Dear Old Printer,
I am crying as I unplug you for the last time. Admittedly, it’s been a rough day for other reasons, so I’m not attributing this outpouring of emotion completely to you, but I am very sad.
You’ve been with me since the winter of 2005. Uncomplaining, quiet, competent. Sure, there were times when you didn’t understand that a printing job had been terminated, and kept going printing twenty copies of a story that had my name misspelled. You never fussed, rarely jammed, and occasionally printed hundreds of pages at a time, until I thought something must be on fire, from the smell. There was that unfortunate period of time when you wouldn’t collate, no matter what I tried, until I replaced your ink cartridge and the concept suddenly came through.
In the fall of 2006, you went to college with me, and lived in various corners of my dorm room desk. In the summer of 2007, you came to live in a tiny apartment with two student writers, and your workload doubled. Nary a cough.

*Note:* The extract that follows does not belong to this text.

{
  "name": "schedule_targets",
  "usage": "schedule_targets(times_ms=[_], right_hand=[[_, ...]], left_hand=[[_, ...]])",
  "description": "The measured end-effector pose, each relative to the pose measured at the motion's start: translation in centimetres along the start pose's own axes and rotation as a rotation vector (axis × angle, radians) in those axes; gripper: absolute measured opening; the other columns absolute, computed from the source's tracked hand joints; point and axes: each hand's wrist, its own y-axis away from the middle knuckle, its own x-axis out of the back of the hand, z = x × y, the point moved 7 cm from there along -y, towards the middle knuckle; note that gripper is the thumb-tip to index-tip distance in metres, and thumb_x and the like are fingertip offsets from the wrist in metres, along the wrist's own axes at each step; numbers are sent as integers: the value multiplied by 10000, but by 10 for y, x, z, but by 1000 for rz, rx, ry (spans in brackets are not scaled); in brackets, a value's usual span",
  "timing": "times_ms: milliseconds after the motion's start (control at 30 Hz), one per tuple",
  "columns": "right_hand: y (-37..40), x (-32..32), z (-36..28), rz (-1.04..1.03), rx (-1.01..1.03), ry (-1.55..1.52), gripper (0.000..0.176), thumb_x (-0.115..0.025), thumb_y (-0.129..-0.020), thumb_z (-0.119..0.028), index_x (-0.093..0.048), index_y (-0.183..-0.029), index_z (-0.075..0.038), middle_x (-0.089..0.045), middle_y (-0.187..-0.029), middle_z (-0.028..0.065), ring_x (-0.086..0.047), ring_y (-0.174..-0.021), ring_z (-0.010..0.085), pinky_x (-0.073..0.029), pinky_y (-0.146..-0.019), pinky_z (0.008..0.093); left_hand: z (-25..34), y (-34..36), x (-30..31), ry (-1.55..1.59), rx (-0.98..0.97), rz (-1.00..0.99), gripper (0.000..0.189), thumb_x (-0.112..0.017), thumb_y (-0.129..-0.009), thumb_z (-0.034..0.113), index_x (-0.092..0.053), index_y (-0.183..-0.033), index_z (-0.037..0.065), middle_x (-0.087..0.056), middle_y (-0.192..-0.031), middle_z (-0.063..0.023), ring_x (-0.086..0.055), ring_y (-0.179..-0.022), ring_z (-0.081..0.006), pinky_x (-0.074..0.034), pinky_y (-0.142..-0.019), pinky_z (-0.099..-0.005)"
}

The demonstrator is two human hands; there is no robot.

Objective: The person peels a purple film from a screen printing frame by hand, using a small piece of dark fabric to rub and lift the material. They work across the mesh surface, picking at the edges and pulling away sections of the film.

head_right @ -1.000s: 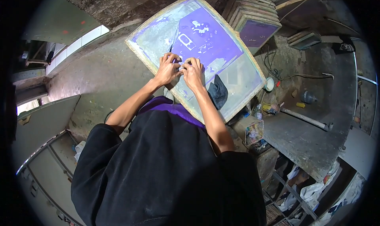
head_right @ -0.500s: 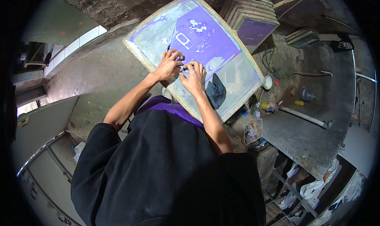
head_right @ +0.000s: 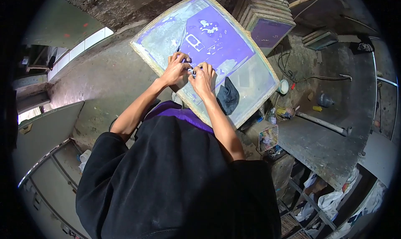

In 2008, I changed over to a Mac, and felt a shock of panic when you wouldn’t automatically work. You were pretty much the only model of HP LaserJet that didn’t have a built-in driver in OS X. I always knew you were special, but I didn’t realize how annoying your uniqueness would prove to be. Some judicious Googling led me to a driver someone on the internet cooked up, and you soldiered on.
But, in the first month of 2010, I upgraded to Snow Leopard. You didn’t work. I experienced the same shock when you and my computer refused to talk to each other. I went back to my Googling, but the fix was gone. Worse, people on tech forums were saying that the only way to make your special printer self work was a much more complicated, and often unreliable fix. There was nothing for it, my printer friend. It was time to say good-bye.
You made me feel official as a writer. I was so proud to have you, my cheap little laserjet. Your spiritual (and functional) successor will continue on, but a woman remembers her first printer.
Dear New Printer,
I’d say you have big shoes to fill, but as long as you plug in and work, I’m happy. We’ll go from there. (Pretty much all Old Printer had going for it, too.)